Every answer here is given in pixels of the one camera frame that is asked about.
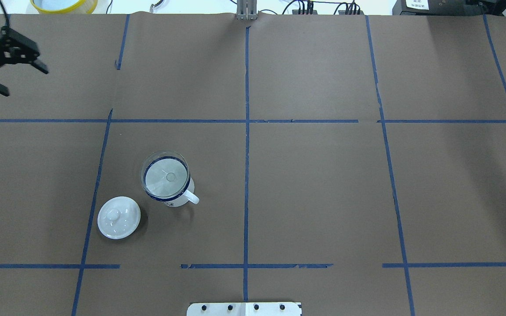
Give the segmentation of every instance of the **gray metal bracket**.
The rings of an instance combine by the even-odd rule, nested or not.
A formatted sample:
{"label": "gray metal bracket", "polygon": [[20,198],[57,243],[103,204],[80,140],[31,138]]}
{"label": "gray metal bracket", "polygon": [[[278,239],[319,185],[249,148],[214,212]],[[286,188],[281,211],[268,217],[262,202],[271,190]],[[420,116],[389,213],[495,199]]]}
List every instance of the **gray metal bracket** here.
{"label": "gray metal bracket", "polygon": [[236,0],[238,20],[257,20],[257,0]]}

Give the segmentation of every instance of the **white metal plate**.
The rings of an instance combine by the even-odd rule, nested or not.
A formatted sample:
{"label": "white metal plate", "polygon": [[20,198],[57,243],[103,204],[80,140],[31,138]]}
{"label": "white metal plate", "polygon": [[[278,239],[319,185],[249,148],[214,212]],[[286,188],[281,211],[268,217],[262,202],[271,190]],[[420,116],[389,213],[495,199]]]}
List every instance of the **white metal plate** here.
{"label": "white metal plate", "polygon": [[301,306],[294,302],[193,303],[187,316],[302,316]]}

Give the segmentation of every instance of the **yellow container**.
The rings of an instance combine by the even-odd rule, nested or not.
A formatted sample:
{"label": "yellow container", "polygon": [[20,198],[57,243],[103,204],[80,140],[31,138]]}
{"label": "yellow container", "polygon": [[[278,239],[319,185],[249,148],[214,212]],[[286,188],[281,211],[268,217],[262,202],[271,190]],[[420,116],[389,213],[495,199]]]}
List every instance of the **yellow container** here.
{"label": "yellow container", "polygon": [[72,1],[64,1],[64,8],[60,8],[55,2],[51,6],[45,6],[44,0],[30,0],[40,14],[91,14],[97,6],[97,0],[78,0],[73,4]]}

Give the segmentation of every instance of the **yellow bowl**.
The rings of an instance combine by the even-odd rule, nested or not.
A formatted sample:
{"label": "yellow bowl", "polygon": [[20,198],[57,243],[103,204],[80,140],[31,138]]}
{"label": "yellow bowl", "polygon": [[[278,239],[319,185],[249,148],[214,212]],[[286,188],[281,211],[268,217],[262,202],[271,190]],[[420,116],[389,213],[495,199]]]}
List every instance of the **yellow bowl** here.
{"label": "yellow bowl", "polygon": [[40,14],[91,14],[97,6],[97,1],[98,0],[79,0],[68,7],[59,9],[52,8],[52,10],[48,7],[44,7],[42,0],[30,0],[30,4],[32,4]]}

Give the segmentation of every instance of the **cup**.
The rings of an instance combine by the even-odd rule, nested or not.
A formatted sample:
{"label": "cup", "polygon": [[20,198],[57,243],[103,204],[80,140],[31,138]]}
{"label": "cup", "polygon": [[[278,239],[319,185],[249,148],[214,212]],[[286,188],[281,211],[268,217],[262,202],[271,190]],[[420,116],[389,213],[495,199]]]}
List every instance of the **cup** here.
{"label": "cup", "polygon": [[146,158],[140,169],[140,181],[148,196],[171,208],[200,201],[193,193],[195,182],[187,162],[176,151],[162,150]]}

**YOUR TASK:**
Each entry is to be given again exactly as it stands, with its pictures removed.

**EXERCISE OUTPUT:**
Every answer here is given in pixels of the one camera frame that is asked about.
Give the segmentation of every instance of the **gray metal bracket**.
The rings of an instance combine by the even-odd rule, nested or not.
A formatted sample:
{"label": "gray metal bracket", "polygon": [[20,198],[57,243],[103,204],[80,140],[31,138]]}
{"label": "gray metal bracket", "polygon": [[[278,239],[319,185],[249,148],[214,212]],[[286,188],[281,211],[268,217],[262,202],[271,190]],[[420,116],[389,213],[495,199]]]}
List every instance of the **gray metal bracket** here.
{"label": "gray metal bracket", "polygon": [[236,0],[238,20],[257,20],[257,0]]}

Give the segmentation of every instance of the **white metal plate**.
The rings of an instance combine by the even-odd rule, nested or not.
A formatted sample:
{"label": "white metal plate", "polygon": [[20,198],[57,243],[103,204],[80,140],[31,138]]}
{"label": "white metal plate", "polygon": [[[278,239],[319,185],[249,148],[214,212]],[[286,188],[281,211],[268,217],[262,202],[271,190]],[[420,116],[389,213],[495,199]]]}
List every instance of the **white metal plate** here.
{"label": "white metal plate", "polygon": [[301,306],[294,302],[193,303],[187,316],[302,316]]}

Give the segmentation of every instance of the **yellow container**.
The rings of an instance combine by the even-odd rule, nested or not.
A formatted sample:
{"label": "yellow container", "polygon": [[20,198],[57,243],[103,204],[80,140],[31,138]]}
{"label": "yellow container", "polygon": [[[278,239],[319,185],[249,148],[214,212]],[[286,188],[281,211],[268,217],[262,202],[271,190]],[[420,116],[389,213],[495,199]]]}
List every instance of the **yellow container** here.
{"label": "yellow container", "polygon": [[72,1],[64,1],[64,8],[60,8],[55,2],[51,6],[45,6],[44,0],[30,0],[40,14],[91,14],[97,6],[97,0],[78,0],[73,4]]}

Give the segmentation of every instance of the **yellow bowl**.
The rings of an instance combine by the even-odd rule, nested or not.
A formatted sample:
{"label": "yellow bowl", "polygon": [[20,198],[57,243],[103,204],[80,140],[31,138]]}
{"label": "yellow bowl", "polygon": [[[278,239],[319,185],[249,148],[214,212]],[[286,188],[281,211],[268,217],[262,202],[271,190]],[[420,116],[389,213],[495,199]]]}
List every instance of the **yellow bowl** here.
{"label": "yellow bowl", "polygon": [[40,14],[91,14],[97,6],[97,1],[98,0],[79,0],[68,7],[59,9],[52,8],[52,10],[48,7],[44,7],[42,0],[30,0],[30,4],[32,4]]}

Give the segmentation of every instance of the **cup**.
The rings of an instance combine by the even-odd rule, nested or not.
A formatted sample:
{"label": "cup", "polygon": [[20,198],[57,243],[103,204],[80,140],[31,138]]}
{"label": "cup", "polygon": [[[278,239],[319,185],[249,148],[214,212]],[[286,188],[281,211],[268,217],[262,202],[271,190]],[[420,116],[389,213],[495,199]]]}
List every instance of the **cup** here.
{"label": "cup", "polygon": [[146,158],[140,169],[140,181],[148,196],[171,208],[200,201],[193,193],[195,182],[187,162],[176,151],[162,150]]}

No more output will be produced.